**Data below**
● ● ● ● ● ● ●

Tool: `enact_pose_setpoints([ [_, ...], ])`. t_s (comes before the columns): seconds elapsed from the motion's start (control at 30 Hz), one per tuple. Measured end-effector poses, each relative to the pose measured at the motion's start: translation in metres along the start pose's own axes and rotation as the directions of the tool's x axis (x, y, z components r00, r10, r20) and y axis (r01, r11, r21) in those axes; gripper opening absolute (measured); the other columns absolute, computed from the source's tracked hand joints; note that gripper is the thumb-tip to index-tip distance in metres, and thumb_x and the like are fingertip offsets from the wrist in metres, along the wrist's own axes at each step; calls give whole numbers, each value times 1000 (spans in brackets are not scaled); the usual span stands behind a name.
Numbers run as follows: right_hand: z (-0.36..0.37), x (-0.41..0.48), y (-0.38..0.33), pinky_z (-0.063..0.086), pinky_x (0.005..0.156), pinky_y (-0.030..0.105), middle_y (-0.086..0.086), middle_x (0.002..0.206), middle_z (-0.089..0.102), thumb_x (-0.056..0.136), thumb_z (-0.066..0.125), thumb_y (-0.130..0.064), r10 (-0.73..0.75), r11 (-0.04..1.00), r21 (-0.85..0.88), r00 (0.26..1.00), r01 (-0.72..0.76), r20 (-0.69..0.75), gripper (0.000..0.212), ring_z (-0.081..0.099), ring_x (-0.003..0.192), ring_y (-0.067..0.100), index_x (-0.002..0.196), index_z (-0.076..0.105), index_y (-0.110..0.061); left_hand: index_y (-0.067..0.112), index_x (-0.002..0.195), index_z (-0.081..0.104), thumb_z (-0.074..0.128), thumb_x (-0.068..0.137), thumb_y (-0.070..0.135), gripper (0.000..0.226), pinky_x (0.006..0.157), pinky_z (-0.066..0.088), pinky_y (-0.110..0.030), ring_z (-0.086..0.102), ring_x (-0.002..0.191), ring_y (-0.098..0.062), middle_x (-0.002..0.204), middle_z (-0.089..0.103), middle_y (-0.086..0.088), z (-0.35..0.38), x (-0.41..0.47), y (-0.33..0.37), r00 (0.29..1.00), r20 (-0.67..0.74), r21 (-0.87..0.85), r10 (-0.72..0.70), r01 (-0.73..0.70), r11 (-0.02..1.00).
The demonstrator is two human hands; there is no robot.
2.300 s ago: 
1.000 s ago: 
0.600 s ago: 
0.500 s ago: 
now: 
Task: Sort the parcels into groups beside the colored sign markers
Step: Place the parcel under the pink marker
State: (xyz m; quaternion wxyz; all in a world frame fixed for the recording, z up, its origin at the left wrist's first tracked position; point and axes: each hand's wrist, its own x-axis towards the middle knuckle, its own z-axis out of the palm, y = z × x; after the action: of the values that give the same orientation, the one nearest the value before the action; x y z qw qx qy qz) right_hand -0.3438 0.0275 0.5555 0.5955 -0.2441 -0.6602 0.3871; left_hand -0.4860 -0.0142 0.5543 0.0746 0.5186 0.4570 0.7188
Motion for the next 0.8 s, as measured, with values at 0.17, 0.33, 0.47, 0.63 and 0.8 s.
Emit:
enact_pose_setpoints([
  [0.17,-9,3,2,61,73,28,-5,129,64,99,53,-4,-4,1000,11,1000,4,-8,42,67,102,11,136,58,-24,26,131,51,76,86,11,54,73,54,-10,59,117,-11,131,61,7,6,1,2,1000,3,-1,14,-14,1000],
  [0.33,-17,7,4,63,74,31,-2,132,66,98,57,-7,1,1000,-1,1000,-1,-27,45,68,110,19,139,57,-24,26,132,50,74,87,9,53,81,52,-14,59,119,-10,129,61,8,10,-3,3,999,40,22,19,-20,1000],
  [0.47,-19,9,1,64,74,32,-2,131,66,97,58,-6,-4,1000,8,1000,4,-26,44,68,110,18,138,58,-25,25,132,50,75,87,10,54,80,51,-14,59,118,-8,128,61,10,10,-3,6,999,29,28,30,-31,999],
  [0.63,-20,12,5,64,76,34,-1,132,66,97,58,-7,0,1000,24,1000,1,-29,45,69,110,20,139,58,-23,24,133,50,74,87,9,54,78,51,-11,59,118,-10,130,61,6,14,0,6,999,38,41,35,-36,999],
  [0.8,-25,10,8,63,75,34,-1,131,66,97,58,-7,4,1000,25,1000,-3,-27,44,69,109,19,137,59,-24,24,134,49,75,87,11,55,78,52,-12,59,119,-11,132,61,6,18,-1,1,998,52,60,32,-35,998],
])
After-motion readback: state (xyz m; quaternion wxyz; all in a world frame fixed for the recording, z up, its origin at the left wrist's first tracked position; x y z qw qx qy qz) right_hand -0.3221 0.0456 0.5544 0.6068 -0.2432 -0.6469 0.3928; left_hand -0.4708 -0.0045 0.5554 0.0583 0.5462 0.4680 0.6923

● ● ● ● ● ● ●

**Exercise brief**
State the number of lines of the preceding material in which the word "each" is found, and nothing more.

**Exercise output**
2